Data entries:
# # # #
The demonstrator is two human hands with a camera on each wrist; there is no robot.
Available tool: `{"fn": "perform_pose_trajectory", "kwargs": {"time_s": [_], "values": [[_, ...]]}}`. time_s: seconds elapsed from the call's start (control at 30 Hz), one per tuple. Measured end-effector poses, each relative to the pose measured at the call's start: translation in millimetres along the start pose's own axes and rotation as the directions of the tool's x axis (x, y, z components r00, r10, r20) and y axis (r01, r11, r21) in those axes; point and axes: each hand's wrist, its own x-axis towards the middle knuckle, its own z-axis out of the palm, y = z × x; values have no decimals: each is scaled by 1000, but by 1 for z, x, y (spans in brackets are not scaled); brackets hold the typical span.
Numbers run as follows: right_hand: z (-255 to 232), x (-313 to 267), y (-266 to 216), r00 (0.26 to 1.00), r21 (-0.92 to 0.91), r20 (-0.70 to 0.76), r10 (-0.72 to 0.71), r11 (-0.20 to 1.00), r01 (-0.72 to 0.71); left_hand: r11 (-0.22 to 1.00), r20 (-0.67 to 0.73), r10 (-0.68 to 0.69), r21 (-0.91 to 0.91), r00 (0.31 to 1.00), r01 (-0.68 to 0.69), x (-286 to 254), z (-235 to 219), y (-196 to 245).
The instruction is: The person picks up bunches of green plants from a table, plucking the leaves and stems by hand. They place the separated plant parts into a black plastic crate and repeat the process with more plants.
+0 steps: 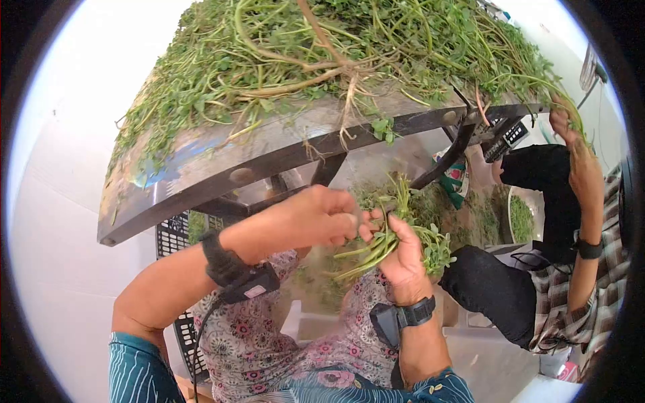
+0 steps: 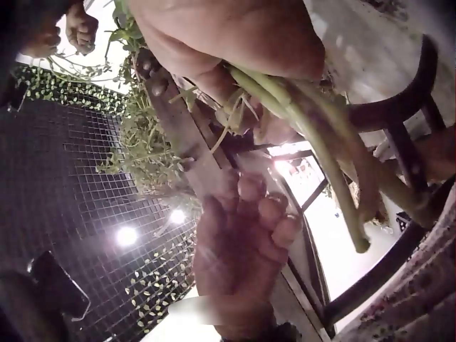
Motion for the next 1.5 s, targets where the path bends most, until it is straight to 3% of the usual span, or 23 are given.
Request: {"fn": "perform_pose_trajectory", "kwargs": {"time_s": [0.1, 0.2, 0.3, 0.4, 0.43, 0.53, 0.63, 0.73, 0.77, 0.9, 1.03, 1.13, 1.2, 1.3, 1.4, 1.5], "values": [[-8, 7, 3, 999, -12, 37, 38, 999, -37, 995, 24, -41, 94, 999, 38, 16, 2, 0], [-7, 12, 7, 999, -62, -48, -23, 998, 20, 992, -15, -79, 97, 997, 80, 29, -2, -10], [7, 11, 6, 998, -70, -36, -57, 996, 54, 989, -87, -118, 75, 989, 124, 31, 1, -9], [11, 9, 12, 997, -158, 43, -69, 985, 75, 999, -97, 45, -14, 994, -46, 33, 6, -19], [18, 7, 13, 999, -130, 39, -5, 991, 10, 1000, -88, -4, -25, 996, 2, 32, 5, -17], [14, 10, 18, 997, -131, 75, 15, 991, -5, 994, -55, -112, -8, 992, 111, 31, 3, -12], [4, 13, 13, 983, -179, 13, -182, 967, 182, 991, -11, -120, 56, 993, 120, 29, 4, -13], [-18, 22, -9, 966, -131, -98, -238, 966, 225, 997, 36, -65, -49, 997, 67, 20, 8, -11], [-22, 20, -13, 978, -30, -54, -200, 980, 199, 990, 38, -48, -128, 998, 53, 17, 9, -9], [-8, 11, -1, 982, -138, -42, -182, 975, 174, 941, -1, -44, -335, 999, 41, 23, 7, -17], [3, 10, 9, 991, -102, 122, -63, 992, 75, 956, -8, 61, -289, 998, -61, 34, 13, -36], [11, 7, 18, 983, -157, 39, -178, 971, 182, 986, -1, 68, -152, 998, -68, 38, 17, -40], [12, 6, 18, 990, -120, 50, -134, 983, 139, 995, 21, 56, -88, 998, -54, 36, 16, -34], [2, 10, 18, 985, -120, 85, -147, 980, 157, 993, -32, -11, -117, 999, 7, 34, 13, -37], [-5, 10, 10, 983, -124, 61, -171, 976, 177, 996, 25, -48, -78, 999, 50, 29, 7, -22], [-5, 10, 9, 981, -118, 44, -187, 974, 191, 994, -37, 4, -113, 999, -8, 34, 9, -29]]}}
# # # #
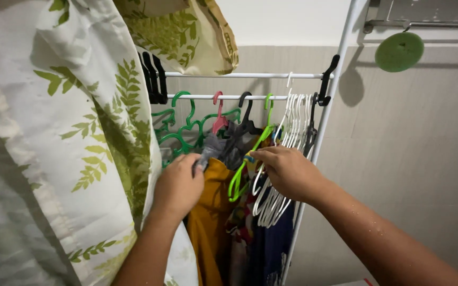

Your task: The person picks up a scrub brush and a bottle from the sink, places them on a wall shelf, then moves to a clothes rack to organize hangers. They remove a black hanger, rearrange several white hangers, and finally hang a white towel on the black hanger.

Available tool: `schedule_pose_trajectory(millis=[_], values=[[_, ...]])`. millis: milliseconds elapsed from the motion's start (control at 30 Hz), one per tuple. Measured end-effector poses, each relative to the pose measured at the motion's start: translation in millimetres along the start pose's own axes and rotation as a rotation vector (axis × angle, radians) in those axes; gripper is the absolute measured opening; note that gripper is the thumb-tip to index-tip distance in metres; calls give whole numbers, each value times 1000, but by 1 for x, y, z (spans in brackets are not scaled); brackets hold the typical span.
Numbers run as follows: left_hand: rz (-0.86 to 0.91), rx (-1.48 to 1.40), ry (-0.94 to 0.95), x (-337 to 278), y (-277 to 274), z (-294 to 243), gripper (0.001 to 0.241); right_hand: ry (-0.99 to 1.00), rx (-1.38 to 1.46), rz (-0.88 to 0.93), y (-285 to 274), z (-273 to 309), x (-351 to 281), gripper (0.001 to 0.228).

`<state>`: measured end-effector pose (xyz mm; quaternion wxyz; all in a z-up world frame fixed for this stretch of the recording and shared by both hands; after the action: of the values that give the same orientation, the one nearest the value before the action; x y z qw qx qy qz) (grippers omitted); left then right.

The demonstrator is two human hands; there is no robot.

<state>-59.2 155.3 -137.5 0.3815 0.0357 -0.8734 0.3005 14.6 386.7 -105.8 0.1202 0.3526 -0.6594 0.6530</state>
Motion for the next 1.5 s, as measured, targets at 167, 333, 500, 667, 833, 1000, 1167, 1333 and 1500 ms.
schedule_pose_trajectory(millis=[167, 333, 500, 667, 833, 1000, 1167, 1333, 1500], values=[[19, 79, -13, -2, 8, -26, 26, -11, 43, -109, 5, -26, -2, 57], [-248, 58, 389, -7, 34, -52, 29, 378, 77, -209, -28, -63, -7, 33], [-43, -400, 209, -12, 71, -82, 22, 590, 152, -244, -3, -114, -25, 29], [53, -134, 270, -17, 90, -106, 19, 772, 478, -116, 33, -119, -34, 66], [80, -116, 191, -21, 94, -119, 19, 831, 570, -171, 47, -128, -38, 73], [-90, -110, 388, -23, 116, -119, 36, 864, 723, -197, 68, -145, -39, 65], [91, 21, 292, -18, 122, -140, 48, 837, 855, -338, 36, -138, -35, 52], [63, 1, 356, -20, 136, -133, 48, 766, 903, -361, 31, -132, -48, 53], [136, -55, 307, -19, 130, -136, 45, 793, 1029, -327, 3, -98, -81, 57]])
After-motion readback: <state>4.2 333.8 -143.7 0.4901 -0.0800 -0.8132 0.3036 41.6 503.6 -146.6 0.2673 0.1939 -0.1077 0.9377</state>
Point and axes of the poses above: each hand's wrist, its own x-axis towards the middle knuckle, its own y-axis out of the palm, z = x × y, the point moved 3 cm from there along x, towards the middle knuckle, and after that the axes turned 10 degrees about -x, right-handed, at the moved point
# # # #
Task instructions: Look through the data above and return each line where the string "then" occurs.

Output of the task:
Your task: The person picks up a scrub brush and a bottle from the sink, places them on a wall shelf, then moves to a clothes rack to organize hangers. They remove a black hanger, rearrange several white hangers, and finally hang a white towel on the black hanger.
`<state>`: measured end-effector pose (xyz mm; quaternion wxyz; all in a z-up world frame fixed for this stretch of the recording and shared by both hands; after the action: of the values that give the same orientation, the one nearest the value before the action; x y z qw qx qy qz) (grippers omitted); left then right.

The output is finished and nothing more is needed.